Slaboszewicz was asked to chair a committee of five MSOs, who surveyed their peers throughout the school. They found general agreement -that largely parallels Derzon's findingson four major areas:

•Lack of coordination of computer services.

•Inadequate incentives for improving service and reducing the costs to users.

•Inadequate communication between services and users.

•Lack of accountability of the service units to users.

The MSOs also ranked 45 central administrative services by overall performance. The top units were legal services, student accounting (stipends), contracts and grants, development and training, campus police and payroll.

The lowest-ranked units were environmental health and safety, computer services, animal care, and all aspects of construction, remodeling and building maintenance. The school's chairs used the survey data to develop a list of service units that require the most urgent attention.

Again, these overlapped greatly with Derzon's report. Ralston and the Obstetrics Department chairman, Dr. Robert Jaffe, urged Krevans to establish a committee of administrators and service users in order to improve communication and attack service problems head on. Ramsay says a version of that proposal will soon be implemented.

Differing views on Impact

The administrative difficulties at UCSF have reached a critical point, many faculty members believe.

“The space problem is very real,” says one prominent faculty member. “There's the possibility of a morale crisis, so, suddenly, people are looking very closely at whether effective approaches are being used to solve the problem.”

Some departmental chairpersons believe that an outside review committee should be called on to evaluate non-academic administration regularly. Ramsay downplays the crisis element, however.

“Some of the faculty are fed up with the very high cost of construction [and other service problems], but I wouldn't put it more seriously than that,” he says.

Similarly, administrators and faculty members hold a range of views about whether the problem is structural, or one of inadequate personal performance. Some faculty members voiced strong reservations about the qualifications of a few key managers.

Ramsay sees the problem as basically a matter of organization and communication, however.

“It's very important that clear directions and operating instructions be given to the units,” he says. “I see [the problems] as much more in structure than in people.”

Derzon “tried to address issues in an institution that has grown very rapidly, with an infrastructure that has sometimes adapted well, sometimes not.”

Vice-chancellor for business and fiscal services Bruce Spaulding, who was hired in February to address the sorts of problems highlighted by the Derzon report, disagrees.

“I don't think organization is that critical it's not life or death,” he says. “We have some inappropriate configurations now. For example, I have under my jurisdiction two discrete computer departments,” leading to “a structural inefficiency that may create different standards and communications gaps.”

But in general, Spaulding adds, appropriate management techniques will help much more than reorganizing campus administration.

“Like any large organization, [personal performance] is a mixed bag,” Spaulding says.

But there are a number of ways to address inadequate performance, he emphasized, and no dismissals are currently being contemplated. In any case, better construction services, administrative streamlining, and more of a team attitude by the chancellor's service units are part of everyone's solution.

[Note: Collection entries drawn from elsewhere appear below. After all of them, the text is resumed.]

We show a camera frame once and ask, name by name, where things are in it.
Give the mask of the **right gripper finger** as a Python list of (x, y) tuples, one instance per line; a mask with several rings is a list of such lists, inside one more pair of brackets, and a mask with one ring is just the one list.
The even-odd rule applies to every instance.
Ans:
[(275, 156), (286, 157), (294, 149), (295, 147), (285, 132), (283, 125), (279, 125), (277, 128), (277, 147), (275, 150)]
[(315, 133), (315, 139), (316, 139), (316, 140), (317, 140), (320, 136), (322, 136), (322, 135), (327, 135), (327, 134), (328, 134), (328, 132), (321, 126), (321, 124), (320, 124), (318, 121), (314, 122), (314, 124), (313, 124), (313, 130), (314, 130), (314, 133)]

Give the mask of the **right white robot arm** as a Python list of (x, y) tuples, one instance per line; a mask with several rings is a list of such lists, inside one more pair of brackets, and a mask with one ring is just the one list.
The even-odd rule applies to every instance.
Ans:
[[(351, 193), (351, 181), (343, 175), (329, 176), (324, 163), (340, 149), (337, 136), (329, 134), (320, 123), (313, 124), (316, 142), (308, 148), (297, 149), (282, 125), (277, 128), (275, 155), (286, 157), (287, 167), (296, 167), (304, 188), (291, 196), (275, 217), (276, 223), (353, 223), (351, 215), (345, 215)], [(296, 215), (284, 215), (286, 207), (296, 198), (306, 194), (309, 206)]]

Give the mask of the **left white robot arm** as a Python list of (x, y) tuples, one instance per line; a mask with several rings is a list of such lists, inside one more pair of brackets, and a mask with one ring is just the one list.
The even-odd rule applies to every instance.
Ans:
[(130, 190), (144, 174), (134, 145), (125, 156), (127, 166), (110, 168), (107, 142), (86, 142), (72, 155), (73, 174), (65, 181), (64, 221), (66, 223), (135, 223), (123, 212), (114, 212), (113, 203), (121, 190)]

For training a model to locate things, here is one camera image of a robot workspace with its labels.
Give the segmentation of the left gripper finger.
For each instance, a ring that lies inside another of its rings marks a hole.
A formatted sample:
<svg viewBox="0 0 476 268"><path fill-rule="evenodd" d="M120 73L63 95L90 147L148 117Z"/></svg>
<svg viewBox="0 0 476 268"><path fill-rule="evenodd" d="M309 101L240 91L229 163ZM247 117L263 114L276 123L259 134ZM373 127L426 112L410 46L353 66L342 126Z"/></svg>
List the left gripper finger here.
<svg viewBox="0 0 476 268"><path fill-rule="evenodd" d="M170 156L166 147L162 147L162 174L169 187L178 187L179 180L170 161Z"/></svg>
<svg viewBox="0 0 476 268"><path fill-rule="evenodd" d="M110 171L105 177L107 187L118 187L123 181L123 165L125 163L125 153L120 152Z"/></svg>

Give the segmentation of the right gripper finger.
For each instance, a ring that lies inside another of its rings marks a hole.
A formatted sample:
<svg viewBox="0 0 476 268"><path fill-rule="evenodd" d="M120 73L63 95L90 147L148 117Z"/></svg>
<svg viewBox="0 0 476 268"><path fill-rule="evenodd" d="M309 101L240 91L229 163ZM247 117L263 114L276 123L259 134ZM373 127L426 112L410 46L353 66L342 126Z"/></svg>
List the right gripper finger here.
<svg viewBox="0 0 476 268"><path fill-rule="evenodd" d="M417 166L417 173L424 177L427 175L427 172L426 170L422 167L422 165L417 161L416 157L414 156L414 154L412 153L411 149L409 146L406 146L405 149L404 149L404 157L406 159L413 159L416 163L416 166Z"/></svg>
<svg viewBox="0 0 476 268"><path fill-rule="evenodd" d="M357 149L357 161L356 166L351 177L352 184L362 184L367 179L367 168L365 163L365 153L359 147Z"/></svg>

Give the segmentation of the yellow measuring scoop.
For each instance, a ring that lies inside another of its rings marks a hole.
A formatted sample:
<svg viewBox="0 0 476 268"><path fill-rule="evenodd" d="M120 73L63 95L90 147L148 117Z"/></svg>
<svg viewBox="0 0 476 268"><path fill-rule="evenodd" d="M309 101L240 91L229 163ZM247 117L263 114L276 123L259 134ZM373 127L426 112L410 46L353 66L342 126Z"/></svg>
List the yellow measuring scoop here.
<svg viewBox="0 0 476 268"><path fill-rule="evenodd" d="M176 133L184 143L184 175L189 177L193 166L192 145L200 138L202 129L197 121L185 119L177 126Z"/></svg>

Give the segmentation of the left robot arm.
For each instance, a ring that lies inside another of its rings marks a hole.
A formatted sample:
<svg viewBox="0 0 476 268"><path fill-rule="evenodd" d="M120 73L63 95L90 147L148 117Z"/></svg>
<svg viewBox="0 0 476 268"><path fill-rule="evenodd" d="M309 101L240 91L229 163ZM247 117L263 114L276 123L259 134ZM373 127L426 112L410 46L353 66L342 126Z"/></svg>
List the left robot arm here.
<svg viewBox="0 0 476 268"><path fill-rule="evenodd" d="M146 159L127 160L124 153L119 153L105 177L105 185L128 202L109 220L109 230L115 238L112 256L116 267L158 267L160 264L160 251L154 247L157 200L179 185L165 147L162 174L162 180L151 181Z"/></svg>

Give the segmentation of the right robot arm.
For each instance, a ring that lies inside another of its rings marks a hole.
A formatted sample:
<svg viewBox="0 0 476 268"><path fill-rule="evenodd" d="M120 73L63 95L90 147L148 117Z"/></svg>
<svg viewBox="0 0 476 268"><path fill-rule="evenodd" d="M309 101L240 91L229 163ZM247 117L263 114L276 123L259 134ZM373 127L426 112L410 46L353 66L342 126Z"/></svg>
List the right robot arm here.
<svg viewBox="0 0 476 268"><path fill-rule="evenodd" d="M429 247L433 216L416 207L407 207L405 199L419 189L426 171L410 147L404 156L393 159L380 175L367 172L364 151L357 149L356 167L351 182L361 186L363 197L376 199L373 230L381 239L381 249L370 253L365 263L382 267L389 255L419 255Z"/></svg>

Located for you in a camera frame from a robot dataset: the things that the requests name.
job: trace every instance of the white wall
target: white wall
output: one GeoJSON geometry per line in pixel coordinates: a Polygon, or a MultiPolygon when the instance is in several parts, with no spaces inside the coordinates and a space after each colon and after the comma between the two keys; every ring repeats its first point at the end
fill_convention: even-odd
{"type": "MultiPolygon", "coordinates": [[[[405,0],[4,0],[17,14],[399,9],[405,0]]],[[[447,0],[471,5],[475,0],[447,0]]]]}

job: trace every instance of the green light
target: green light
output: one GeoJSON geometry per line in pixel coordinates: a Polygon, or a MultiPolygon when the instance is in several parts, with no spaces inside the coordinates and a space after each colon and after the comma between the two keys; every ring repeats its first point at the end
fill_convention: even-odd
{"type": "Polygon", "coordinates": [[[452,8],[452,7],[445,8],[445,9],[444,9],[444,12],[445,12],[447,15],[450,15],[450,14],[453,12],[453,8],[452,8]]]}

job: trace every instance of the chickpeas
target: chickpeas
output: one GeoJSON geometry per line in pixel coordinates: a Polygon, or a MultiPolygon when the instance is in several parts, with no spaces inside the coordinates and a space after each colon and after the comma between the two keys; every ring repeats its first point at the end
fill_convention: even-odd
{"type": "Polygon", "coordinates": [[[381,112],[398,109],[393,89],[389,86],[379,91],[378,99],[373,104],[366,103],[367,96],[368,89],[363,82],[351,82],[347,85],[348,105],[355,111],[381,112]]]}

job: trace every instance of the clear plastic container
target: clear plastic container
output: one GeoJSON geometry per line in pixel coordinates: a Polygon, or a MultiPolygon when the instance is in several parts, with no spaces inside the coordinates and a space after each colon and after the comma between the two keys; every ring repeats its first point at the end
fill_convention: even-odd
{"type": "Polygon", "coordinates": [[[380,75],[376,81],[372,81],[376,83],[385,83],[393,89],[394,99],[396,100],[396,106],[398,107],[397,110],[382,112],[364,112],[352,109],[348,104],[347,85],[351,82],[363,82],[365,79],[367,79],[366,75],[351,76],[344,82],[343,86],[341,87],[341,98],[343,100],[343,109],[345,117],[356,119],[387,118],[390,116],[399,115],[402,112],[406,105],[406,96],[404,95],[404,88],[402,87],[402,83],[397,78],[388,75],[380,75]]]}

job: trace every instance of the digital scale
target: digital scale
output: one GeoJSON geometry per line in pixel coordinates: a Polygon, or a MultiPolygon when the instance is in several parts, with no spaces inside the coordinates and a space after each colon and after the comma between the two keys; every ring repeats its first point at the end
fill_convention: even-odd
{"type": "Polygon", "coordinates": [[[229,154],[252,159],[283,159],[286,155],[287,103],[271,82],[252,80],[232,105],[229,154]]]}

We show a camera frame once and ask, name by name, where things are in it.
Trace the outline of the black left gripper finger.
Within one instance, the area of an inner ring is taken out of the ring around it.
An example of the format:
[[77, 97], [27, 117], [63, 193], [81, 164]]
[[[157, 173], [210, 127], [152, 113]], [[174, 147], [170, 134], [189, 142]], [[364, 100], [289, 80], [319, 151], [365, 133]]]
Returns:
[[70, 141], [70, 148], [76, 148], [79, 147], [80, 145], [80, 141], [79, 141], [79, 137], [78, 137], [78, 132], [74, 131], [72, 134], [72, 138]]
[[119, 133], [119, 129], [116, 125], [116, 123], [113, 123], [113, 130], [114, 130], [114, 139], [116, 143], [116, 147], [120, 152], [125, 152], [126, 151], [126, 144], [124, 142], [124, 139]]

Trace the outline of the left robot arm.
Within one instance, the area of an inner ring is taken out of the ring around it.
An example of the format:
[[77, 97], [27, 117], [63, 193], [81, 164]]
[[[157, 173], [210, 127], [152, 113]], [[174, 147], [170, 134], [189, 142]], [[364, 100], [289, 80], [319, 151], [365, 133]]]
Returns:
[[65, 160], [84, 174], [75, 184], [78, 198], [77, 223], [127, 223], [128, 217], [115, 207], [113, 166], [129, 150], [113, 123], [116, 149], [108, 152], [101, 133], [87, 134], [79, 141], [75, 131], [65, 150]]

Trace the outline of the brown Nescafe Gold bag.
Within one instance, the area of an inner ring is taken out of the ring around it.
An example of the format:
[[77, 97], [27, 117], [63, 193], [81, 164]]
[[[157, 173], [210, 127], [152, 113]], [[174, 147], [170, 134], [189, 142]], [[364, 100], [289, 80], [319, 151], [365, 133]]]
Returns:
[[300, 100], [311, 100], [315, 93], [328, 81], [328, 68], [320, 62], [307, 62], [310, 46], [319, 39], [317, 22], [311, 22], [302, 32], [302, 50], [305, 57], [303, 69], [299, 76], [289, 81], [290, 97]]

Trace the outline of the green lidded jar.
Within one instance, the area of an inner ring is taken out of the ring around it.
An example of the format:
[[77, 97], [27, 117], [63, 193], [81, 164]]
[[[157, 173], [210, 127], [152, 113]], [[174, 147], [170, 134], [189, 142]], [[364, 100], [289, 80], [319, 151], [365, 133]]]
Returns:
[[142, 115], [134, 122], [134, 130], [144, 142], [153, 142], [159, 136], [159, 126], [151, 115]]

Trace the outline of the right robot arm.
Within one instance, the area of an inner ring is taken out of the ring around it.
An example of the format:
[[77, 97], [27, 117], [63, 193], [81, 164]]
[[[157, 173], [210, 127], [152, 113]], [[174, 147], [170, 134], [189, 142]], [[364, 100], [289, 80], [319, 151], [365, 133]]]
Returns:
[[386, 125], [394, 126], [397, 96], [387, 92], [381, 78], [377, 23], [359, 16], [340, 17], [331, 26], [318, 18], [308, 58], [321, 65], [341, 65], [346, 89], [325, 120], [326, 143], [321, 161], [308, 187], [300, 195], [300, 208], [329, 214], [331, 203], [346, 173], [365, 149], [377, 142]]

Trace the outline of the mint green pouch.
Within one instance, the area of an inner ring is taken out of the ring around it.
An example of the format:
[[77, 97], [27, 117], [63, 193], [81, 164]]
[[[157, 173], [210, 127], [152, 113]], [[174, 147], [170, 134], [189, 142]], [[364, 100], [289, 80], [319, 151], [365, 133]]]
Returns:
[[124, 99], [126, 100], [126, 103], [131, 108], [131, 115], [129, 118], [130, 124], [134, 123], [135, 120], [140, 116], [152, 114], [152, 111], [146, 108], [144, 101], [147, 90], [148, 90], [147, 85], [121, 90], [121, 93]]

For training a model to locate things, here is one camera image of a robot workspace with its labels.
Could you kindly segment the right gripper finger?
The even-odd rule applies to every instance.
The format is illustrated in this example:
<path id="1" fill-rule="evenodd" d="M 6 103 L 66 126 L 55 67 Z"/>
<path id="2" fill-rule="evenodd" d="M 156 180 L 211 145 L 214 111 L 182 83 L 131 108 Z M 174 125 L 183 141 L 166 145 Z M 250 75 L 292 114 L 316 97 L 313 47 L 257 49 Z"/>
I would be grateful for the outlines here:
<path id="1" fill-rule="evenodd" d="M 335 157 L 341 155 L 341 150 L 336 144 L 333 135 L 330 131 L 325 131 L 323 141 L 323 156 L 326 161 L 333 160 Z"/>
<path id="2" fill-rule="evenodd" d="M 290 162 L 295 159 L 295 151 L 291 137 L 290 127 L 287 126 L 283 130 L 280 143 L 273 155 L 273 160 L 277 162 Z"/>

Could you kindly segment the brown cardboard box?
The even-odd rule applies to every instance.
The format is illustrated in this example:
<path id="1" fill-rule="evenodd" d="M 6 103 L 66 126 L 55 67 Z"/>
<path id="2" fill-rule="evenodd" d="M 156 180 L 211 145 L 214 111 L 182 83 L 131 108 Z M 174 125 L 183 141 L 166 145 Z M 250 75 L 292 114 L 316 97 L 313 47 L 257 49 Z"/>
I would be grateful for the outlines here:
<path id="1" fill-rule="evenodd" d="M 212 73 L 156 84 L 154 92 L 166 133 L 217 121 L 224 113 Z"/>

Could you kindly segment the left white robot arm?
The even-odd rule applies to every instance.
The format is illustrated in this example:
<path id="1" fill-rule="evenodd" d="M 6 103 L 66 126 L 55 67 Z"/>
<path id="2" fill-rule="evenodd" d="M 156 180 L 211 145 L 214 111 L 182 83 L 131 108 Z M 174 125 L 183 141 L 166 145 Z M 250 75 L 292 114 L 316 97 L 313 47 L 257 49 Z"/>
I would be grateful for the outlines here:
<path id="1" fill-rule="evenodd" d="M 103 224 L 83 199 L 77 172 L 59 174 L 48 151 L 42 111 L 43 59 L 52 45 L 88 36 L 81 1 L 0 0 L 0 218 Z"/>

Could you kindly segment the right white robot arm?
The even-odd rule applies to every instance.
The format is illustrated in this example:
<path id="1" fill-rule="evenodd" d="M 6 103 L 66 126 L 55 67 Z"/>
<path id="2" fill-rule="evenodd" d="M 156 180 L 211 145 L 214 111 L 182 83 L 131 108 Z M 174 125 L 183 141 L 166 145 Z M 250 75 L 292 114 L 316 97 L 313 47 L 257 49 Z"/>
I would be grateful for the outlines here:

“I think people have a high regard for [Derzon] and anything he said will be taken seriously by the campus,” says Pharmacy School Dean Jere Goyan. “It doesn't mean we will follow every recommendation.”

Several administrators and faculty members expressed hope that Spaulding, who they consider an administrative expert, will help turn things around at UCSF. Formerly he was county administrator of Fresno County, and before that, county manger of Clark County, Nev., which includes Las Vegas.

In those jobs he oversaw major construction projects. Ramsay says that the Derzon report is being disseminated among campus managers, and that the faculty's input is also being sought.

“One of the chancellor's high priorities is that the service units work effectively and are cost effective,” he says.